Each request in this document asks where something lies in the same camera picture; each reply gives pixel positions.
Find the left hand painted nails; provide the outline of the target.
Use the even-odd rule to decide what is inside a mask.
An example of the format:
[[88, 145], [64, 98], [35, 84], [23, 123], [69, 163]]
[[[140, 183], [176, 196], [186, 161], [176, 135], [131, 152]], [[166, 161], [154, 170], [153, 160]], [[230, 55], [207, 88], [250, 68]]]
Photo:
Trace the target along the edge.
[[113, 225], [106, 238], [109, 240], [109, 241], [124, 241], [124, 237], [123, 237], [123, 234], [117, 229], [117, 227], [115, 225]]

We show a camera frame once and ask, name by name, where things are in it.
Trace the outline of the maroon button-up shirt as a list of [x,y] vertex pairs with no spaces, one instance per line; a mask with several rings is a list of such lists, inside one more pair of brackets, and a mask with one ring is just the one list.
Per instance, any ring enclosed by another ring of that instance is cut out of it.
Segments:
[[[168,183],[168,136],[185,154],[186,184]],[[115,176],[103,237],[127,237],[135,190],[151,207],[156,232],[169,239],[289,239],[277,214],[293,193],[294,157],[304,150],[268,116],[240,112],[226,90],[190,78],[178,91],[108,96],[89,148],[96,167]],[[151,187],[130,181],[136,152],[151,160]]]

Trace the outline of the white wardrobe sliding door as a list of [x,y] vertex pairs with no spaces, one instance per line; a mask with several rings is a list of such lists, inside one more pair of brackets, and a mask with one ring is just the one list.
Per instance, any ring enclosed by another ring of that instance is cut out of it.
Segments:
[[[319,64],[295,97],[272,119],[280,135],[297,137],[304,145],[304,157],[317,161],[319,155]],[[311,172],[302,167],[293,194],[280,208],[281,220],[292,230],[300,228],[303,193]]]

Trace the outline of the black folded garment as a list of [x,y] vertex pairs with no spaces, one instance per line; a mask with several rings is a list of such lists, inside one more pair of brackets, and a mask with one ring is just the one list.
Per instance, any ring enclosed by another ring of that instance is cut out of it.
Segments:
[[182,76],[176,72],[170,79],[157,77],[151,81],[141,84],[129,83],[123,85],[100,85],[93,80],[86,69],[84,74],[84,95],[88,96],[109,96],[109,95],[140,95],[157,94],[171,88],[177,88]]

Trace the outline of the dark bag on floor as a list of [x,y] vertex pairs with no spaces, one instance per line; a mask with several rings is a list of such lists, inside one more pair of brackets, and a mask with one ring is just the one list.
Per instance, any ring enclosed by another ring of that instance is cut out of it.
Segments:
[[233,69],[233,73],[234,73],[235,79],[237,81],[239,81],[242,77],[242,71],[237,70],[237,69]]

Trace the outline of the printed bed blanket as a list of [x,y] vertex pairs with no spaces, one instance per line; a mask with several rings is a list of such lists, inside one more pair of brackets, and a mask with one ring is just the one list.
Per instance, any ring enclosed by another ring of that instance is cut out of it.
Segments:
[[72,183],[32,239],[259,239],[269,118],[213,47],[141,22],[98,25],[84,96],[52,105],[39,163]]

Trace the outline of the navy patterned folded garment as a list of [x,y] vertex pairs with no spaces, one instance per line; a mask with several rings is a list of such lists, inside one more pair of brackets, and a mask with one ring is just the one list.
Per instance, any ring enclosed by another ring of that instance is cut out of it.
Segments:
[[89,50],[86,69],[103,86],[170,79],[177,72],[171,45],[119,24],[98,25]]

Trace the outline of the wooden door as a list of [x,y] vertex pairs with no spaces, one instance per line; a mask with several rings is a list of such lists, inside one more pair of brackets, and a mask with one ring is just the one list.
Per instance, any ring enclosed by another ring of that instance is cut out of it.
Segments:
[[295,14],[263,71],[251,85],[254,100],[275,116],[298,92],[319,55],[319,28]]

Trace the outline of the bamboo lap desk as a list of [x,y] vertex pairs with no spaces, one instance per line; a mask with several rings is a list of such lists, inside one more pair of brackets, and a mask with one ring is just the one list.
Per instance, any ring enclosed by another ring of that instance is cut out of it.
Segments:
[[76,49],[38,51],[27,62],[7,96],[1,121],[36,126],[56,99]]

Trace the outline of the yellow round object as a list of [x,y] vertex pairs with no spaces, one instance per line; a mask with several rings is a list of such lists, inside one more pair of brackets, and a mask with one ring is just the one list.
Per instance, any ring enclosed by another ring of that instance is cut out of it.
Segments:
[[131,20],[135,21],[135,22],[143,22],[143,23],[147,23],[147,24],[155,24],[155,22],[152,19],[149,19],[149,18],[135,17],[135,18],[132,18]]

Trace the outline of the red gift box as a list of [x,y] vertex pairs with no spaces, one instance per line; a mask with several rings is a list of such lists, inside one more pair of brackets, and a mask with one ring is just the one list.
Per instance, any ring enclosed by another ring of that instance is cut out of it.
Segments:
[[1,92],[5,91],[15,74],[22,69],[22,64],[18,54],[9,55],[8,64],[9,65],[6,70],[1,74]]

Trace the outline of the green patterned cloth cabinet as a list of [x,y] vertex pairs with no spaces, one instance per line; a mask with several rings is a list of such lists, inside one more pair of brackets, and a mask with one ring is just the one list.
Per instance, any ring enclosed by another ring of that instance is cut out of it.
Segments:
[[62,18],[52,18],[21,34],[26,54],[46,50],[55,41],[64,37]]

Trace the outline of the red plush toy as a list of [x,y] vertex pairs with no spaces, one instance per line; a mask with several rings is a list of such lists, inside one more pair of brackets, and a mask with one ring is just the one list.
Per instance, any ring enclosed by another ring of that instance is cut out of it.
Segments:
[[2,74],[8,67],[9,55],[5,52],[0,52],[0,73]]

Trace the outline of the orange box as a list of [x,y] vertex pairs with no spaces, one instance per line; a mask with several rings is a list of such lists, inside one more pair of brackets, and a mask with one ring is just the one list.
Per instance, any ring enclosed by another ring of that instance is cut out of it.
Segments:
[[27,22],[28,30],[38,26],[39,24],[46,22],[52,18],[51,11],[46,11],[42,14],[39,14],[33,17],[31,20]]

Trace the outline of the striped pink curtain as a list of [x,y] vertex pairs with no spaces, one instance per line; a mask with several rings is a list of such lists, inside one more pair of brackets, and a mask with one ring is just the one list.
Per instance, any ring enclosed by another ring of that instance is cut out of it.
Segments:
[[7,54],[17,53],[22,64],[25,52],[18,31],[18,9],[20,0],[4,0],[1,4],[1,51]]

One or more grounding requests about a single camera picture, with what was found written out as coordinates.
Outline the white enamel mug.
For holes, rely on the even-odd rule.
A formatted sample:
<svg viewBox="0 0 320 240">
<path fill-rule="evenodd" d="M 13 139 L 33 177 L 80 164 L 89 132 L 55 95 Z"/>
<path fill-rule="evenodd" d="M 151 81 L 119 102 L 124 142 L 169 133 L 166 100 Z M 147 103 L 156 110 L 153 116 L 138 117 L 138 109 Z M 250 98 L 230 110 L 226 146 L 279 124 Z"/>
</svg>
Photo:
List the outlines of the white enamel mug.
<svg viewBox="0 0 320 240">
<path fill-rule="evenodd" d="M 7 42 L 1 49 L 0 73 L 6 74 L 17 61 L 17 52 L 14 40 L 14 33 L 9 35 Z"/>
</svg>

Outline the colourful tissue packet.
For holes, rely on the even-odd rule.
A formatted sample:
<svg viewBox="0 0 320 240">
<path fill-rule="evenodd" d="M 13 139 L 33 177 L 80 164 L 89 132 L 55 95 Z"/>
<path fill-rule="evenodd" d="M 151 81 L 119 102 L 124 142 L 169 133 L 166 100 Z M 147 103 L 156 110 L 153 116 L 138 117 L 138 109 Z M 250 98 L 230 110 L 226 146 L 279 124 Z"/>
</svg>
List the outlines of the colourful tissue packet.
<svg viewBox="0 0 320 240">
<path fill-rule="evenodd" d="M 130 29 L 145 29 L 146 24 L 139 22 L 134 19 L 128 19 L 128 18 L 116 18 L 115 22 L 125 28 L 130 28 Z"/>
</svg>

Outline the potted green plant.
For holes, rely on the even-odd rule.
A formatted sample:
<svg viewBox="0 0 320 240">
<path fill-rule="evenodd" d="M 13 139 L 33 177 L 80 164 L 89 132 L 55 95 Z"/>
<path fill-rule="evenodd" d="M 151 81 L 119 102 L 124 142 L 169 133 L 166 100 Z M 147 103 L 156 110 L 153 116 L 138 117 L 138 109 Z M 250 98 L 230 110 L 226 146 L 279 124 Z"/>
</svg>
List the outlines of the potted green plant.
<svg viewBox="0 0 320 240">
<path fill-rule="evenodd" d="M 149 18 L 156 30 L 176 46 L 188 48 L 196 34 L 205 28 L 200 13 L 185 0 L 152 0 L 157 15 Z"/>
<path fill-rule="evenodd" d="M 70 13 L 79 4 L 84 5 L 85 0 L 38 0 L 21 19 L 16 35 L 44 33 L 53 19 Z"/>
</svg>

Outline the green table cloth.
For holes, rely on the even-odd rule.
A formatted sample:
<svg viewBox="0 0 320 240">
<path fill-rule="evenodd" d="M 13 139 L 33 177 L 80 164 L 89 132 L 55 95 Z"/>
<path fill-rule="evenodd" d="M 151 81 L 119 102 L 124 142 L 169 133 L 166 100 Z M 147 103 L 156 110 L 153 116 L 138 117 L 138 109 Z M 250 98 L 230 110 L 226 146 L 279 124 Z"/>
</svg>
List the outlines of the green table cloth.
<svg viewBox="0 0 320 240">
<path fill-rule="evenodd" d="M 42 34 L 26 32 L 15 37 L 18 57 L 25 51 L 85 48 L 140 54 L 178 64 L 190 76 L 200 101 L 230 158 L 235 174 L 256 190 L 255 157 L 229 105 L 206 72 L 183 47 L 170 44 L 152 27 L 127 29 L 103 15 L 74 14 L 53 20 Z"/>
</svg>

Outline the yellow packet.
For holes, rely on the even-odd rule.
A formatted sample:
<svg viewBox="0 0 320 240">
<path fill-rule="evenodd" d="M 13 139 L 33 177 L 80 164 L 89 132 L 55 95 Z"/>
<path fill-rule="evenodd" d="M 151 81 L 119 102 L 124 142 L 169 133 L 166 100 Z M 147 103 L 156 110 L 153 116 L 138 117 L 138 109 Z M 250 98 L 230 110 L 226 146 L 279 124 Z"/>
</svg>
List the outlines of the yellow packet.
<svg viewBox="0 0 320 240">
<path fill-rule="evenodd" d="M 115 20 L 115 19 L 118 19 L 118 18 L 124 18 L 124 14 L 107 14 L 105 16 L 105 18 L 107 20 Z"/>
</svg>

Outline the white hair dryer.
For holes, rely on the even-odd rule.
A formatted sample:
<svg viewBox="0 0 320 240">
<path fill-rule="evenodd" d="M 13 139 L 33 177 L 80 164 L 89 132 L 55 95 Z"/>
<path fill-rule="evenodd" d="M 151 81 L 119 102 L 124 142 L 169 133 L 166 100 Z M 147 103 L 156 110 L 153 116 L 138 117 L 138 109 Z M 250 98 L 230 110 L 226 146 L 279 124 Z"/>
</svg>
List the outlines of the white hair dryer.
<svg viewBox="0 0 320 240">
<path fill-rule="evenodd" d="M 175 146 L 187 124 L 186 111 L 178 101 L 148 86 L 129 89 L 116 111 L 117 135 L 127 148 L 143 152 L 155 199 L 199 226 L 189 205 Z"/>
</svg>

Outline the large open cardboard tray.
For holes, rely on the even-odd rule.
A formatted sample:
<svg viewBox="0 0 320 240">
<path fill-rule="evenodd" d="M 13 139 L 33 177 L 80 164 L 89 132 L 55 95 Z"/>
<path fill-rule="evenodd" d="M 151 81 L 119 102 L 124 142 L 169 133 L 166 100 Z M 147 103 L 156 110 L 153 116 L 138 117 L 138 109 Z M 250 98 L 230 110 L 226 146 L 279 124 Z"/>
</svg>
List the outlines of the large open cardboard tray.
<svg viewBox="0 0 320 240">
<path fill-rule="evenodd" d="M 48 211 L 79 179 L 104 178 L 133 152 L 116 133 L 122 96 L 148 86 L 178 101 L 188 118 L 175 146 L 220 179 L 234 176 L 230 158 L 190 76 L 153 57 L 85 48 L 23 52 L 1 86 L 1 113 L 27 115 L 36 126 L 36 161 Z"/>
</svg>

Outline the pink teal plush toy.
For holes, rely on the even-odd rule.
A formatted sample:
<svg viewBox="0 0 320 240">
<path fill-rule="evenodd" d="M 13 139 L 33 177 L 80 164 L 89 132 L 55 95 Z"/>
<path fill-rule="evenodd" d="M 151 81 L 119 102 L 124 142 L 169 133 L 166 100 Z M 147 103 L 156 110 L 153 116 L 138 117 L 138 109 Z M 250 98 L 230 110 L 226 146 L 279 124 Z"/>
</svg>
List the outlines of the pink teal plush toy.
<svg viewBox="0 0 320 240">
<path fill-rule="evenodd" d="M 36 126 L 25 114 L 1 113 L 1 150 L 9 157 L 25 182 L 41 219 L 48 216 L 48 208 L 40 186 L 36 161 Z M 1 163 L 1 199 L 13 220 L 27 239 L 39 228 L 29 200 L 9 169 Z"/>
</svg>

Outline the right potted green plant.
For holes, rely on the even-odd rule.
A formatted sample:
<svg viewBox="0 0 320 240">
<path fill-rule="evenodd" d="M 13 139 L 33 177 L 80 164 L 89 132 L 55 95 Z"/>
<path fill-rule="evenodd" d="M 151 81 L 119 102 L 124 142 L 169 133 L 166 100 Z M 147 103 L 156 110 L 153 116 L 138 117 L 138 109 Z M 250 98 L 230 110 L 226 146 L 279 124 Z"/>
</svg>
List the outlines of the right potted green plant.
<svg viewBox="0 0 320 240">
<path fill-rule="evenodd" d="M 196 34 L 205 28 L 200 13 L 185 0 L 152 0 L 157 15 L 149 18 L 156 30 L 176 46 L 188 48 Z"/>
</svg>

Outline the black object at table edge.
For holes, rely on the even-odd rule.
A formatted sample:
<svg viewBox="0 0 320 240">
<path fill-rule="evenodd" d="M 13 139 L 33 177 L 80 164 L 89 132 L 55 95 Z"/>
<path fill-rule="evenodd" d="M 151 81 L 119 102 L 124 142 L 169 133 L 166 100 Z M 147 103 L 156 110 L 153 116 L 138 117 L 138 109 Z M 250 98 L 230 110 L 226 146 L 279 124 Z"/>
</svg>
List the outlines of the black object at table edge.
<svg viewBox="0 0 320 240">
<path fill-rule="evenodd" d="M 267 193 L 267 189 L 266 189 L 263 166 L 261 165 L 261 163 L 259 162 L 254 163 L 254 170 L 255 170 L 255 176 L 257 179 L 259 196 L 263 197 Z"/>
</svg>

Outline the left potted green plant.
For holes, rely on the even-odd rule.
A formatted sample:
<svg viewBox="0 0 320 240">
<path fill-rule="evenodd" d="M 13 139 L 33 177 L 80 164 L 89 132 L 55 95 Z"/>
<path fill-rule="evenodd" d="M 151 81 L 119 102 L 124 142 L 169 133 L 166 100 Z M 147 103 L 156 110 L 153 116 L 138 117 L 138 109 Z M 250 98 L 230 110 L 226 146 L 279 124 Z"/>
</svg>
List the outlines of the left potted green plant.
####
## WORK INSTRUCTION
Only lines containing the word "what" should appear in the answer, and every such line from the records above must be there.

## REPLY TO THE EXERCISE
Use the even-odd rule to decide what is inside a mask.
One or more grounding requests about a single camera picture, with what was found written out as coordinates.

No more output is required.